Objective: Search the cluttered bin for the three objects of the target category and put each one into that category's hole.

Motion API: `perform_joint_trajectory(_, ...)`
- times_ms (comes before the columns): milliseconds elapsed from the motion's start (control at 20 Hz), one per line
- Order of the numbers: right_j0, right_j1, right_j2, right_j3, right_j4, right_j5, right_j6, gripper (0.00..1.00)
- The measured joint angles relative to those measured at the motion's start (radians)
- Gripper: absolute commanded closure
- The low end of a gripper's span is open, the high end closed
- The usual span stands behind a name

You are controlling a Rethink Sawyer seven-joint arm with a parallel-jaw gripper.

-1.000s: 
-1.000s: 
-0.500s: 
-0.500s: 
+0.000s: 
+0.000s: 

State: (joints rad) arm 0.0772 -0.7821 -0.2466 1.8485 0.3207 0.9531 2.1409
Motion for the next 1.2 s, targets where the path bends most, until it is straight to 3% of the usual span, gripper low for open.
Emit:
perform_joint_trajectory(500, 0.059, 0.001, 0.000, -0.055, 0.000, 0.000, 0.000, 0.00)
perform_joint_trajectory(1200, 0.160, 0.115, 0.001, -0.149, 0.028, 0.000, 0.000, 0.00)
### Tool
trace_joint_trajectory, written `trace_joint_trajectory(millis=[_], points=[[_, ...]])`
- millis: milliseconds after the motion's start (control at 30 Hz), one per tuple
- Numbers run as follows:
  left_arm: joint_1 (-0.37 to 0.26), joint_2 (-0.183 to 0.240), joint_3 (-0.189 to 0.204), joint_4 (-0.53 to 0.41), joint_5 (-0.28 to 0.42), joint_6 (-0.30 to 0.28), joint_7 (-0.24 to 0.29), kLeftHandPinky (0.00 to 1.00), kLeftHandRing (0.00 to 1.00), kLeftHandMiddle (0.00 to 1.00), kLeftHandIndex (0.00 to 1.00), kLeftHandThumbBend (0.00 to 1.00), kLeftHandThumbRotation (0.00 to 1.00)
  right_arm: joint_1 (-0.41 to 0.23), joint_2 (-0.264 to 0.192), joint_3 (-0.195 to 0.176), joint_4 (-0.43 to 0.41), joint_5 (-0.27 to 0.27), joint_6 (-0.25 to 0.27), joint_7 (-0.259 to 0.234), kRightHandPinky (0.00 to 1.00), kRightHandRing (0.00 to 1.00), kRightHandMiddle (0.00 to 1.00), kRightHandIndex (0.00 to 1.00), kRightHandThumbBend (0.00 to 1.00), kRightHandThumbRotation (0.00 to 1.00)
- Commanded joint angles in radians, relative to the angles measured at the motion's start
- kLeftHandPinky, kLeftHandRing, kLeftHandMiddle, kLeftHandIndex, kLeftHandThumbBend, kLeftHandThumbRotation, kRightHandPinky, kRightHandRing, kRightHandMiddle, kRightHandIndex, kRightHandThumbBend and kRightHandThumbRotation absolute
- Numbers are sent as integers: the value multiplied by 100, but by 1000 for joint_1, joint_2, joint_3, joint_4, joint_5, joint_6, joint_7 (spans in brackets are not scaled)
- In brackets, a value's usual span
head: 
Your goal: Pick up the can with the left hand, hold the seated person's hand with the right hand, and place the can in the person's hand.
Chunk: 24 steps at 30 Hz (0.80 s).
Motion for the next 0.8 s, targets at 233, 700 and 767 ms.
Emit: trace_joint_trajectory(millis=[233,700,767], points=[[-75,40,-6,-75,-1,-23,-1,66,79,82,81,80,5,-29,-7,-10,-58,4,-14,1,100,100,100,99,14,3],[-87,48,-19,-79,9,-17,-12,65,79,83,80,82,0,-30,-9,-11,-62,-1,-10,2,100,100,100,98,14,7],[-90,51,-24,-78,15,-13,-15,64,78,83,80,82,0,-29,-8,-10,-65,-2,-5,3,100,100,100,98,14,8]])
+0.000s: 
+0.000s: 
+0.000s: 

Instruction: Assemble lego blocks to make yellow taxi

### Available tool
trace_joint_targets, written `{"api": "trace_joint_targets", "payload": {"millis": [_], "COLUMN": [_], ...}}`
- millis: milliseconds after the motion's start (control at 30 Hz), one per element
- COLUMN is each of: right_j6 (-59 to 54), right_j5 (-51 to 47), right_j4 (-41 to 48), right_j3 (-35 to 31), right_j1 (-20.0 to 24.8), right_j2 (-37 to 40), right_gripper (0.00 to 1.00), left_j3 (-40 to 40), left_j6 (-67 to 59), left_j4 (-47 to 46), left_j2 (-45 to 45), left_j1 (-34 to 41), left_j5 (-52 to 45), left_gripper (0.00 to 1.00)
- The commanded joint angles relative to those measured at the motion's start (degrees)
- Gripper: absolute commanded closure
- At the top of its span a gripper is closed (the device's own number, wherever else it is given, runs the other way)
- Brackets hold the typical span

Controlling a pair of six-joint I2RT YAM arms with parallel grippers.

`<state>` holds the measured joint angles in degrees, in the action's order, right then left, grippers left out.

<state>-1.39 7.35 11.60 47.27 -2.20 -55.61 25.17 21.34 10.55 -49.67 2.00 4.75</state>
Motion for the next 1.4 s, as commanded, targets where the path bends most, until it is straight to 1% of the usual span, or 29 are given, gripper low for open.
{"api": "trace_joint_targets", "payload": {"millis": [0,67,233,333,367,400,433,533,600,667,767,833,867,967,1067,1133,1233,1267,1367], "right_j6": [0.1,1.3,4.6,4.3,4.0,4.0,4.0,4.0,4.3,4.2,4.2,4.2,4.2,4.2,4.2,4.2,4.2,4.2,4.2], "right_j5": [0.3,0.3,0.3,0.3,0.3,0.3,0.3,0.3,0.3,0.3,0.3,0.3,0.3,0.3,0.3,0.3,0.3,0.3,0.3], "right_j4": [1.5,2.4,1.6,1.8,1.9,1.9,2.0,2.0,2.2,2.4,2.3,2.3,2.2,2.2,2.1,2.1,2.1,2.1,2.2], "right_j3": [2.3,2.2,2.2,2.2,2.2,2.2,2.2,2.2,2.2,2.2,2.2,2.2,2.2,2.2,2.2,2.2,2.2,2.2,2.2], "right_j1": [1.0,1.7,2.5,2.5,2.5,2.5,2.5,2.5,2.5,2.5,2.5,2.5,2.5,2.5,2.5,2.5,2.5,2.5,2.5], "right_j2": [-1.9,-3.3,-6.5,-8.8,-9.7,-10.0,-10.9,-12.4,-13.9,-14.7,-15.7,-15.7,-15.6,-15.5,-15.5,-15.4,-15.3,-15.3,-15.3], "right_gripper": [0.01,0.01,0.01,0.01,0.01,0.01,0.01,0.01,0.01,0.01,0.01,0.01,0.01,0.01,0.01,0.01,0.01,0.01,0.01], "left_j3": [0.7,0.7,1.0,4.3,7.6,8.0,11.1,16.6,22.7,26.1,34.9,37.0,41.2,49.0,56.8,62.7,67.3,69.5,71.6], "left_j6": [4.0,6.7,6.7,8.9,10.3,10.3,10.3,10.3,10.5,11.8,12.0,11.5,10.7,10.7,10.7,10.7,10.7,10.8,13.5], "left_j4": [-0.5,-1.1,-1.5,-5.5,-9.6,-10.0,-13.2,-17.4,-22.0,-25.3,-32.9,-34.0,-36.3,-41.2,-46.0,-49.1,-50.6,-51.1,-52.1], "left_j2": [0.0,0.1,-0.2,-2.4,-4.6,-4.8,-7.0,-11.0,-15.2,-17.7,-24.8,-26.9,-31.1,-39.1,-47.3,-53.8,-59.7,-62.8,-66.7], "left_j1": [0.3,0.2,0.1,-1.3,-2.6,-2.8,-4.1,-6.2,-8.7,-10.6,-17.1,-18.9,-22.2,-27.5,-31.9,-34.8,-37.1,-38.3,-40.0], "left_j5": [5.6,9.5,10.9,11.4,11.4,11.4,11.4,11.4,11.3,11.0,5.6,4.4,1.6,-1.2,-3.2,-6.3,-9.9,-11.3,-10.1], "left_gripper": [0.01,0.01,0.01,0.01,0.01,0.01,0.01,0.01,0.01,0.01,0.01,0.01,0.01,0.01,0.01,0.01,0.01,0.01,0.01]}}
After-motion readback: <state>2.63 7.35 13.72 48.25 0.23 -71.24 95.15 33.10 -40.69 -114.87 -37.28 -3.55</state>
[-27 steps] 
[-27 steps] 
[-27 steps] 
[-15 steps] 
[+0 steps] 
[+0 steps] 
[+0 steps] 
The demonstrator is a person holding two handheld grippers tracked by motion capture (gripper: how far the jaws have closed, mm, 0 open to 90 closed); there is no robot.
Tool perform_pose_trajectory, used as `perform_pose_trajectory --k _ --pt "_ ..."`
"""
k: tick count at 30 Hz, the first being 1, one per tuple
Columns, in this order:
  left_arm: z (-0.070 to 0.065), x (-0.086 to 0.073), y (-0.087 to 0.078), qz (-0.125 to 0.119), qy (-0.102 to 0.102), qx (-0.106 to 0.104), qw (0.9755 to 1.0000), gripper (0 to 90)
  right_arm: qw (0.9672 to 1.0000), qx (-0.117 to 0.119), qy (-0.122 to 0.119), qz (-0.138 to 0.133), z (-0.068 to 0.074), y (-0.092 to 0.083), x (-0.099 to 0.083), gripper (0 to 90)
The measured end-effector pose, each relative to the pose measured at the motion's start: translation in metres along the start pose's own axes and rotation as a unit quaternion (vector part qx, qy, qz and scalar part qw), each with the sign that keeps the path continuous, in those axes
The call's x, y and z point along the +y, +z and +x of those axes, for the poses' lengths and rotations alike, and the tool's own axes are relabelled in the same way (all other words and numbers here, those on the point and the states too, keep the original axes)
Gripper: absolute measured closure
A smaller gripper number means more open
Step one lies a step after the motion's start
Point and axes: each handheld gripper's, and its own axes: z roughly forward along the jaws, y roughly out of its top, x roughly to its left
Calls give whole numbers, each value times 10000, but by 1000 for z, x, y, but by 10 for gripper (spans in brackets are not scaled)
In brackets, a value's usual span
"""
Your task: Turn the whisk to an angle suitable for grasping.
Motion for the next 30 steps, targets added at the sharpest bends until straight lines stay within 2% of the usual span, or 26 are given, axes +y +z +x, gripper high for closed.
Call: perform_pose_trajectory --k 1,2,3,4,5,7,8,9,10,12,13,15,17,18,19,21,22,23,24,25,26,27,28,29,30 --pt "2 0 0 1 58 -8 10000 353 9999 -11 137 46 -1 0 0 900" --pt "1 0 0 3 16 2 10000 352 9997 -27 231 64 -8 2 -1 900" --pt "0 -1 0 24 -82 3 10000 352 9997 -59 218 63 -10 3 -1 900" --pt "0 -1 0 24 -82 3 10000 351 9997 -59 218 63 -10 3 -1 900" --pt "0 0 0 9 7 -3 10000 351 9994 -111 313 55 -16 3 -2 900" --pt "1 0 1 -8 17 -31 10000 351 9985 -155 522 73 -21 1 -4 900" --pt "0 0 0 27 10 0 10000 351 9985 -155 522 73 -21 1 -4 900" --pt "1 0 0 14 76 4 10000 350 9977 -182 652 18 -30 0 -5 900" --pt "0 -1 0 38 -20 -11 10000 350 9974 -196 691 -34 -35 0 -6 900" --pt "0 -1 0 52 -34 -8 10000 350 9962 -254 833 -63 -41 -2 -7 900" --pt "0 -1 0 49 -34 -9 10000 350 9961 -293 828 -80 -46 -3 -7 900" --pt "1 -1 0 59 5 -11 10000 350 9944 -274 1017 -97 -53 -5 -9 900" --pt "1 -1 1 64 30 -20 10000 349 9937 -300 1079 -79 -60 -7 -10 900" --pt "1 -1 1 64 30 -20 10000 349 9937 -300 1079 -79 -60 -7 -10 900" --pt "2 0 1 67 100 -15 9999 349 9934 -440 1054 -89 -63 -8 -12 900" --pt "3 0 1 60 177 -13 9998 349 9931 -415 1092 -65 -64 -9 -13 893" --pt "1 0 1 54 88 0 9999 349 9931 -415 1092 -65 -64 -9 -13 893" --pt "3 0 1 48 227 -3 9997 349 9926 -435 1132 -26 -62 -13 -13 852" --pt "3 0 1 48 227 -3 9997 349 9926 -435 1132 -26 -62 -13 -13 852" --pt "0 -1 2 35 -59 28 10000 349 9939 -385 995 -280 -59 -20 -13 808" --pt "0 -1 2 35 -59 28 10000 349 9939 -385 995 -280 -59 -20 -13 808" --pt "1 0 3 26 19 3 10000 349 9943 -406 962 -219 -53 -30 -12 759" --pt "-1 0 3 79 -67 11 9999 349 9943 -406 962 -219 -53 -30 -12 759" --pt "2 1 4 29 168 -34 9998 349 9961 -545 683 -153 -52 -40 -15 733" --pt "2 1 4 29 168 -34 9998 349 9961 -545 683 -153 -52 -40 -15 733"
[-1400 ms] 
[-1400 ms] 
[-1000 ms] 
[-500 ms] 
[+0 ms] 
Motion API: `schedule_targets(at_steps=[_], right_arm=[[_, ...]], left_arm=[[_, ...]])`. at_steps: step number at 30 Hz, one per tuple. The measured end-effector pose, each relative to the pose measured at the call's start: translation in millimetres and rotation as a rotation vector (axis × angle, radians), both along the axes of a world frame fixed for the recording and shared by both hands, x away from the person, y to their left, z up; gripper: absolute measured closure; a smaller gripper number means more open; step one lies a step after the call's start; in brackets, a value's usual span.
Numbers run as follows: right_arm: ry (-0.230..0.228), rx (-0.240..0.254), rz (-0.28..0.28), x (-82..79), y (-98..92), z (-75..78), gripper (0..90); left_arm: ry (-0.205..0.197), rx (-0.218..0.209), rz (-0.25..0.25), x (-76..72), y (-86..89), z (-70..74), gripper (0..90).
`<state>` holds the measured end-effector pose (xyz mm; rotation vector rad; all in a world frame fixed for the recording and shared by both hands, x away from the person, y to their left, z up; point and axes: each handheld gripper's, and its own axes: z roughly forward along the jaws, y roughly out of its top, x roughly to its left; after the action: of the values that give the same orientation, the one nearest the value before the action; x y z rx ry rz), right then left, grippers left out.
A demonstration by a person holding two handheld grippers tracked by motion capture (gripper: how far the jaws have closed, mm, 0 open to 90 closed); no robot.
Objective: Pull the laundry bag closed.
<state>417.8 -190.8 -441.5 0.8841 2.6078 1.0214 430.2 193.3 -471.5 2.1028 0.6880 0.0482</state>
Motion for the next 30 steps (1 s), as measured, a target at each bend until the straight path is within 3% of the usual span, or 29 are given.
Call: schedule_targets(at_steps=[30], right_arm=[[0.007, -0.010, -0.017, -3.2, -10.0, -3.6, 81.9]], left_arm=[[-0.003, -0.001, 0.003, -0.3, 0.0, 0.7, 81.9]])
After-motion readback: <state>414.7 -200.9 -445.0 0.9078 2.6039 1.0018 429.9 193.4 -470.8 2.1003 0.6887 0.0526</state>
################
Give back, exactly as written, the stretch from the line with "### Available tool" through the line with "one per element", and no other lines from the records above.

• Response below:
### Available tool
trace_joint_targets, written `{"api": "trace_joint_targets", "payload": {"millis": [_], "COLUMN": [_], ...}}`
- millis: milliseconds after the motion's start (control at 30 Hz), one per element

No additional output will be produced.